This article will be focused on certain provisions of the guidelines with a focus on :-

– Objectives of the guidelines

– Stakeholders and their roles/responsibilities

– Minimum standards

– Provisions on exclusivity agreements

What are the objectives of the CBN Guidelines?

The guidelines were issued with the objective of having a framework for the provision of minimum standards and requirements for the operations of Point of Sale (POS) card acceptance services. 

Who are the named stakeholders in the provision of card acceptance services according to the guidelines and their respective roles/responsibilities?

The guidelines name the following entities as stakeholders in POS card acceptance services :-

  1. Merchant  Acquirers

Roles and Responsibilities

– Only CBN licensed entities can be merchant acquirers.

– Merchant acquirers can own POS terminals, but shall only deploy & support POS terminals through a licensed Payments Terminal Services Provider (PTSP) . However, exceptions can be granted by the CBN where PTSP services are unavailable.

– Every merchant acquirer shall connect all its POS terminals or other acquiring devices directly to a Payment Terminal Services Aggregator.

  1. Card Issuers
  1. Merchants

Roles and Responsibilities

  1. A merchant shall enter into agreements with merchant acquirers, specifying in clear terms the obligations of each party.
  1. A merchant shall accept cards and other payment tokens as methods of payment for goods and services.
  1. The merchant shall be held liable for fraud with the card arising from its negligence and/or connivance.
  1. Cardholders

Roles and Responsibilities

– Store the payment card and protect his PIN with care.

– To not make the payment card available to unauthorized persons.

.- To notify the issuer without delay, about missing, stolen, damaged,lost or destroyed cards.

  1. Card schemes

Roles and Responsibilities

– All card schemes in Nigeria shall reserve the right to assess the market? to confirm objectivity vis-a-vis international standards.

– No card scheme shall engage in the business of acquiring neither shall any entity that has a management contract with a card scheme engage in the business of acquiring. 

  1. Switching Companies

Roles and Responsibilities

  1. To ensure that the transactions relating to all cards issued by Nigerian banks are successfully switched between acquirers & issuers.
  1. To achieve the interconnectivity of all new and existing switching companies.
  1. Open their networks for reciprocal exchange of transactions and messages with the Nigerian Central switch and Payment Terminal Service Aggregator
  1. Payments Terminal Service Aggregator (PTSA)

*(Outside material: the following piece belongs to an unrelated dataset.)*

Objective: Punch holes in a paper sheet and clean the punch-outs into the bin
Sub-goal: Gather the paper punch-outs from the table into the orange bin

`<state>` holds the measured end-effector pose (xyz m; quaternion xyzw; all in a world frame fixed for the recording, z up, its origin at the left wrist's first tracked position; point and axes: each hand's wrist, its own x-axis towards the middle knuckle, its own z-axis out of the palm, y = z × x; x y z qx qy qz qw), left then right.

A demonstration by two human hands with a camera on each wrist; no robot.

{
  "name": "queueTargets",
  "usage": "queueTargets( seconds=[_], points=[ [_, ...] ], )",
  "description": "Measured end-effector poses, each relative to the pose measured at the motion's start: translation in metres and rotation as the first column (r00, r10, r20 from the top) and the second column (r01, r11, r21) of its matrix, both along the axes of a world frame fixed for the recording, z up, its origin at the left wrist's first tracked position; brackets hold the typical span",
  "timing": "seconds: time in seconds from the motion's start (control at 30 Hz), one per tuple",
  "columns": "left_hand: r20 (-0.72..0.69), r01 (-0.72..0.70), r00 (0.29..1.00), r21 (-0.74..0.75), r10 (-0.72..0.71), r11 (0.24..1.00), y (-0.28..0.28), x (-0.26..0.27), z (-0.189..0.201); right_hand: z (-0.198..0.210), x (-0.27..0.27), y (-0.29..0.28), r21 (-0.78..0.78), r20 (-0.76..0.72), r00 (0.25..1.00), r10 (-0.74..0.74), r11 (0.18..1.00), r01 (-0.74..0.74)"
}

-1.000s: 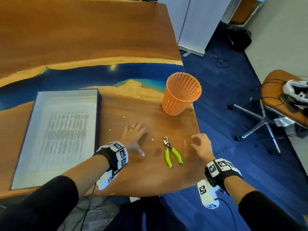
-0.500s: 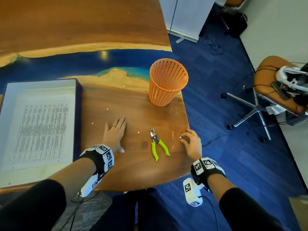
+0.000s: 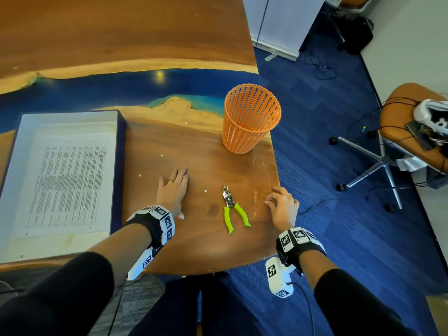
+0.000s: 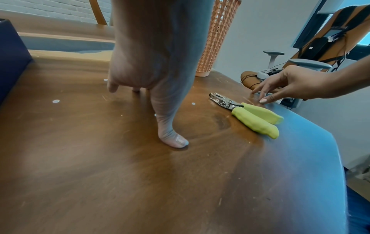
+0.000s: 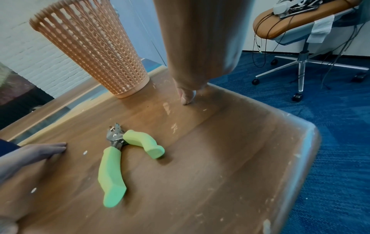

Roles and Responsibilities

– The Nigerian Interbank Settlement Systems (NIBBS) owned by all Nigerian banks and the CBN, shall act as the Payments Terminal Service Aggregator for the financial system.

– The establishment of a communication network for reliable POS data traffic, that shall satisfy the service and availability standards and expectations of the industry on a cost effective basis. 

  1. Payments Terminal Service Providers (PTSPs)

Roles and Responsibilities

– Only CBN-licensed PTSPs shall deploy, maintain & provide support for POS terminals in Nigeria.

– To ensure effectiveness of POS operations and a proper support/maintenance infrastructure.

– PTSPs can identify merchant opportunities & market potential merchants on behalf of acquirers.

– Any party other than a PTSP that deploys POS terminals shall be fined 50 Thousand Naira per day that the terminal remains deployed. 

What are the provisions of the guidelines on exclusivity agreements?

The guidelines provide that there shall be no form of exclusivity in any area of payment service, including but not limited to issuing, acquiring, processing and sale/maintenance of hardware and software. 

What are the provisions of the guidelines on compliance?

Non-compliance with the provisions of the guidelines will attract sanctions from the CBN.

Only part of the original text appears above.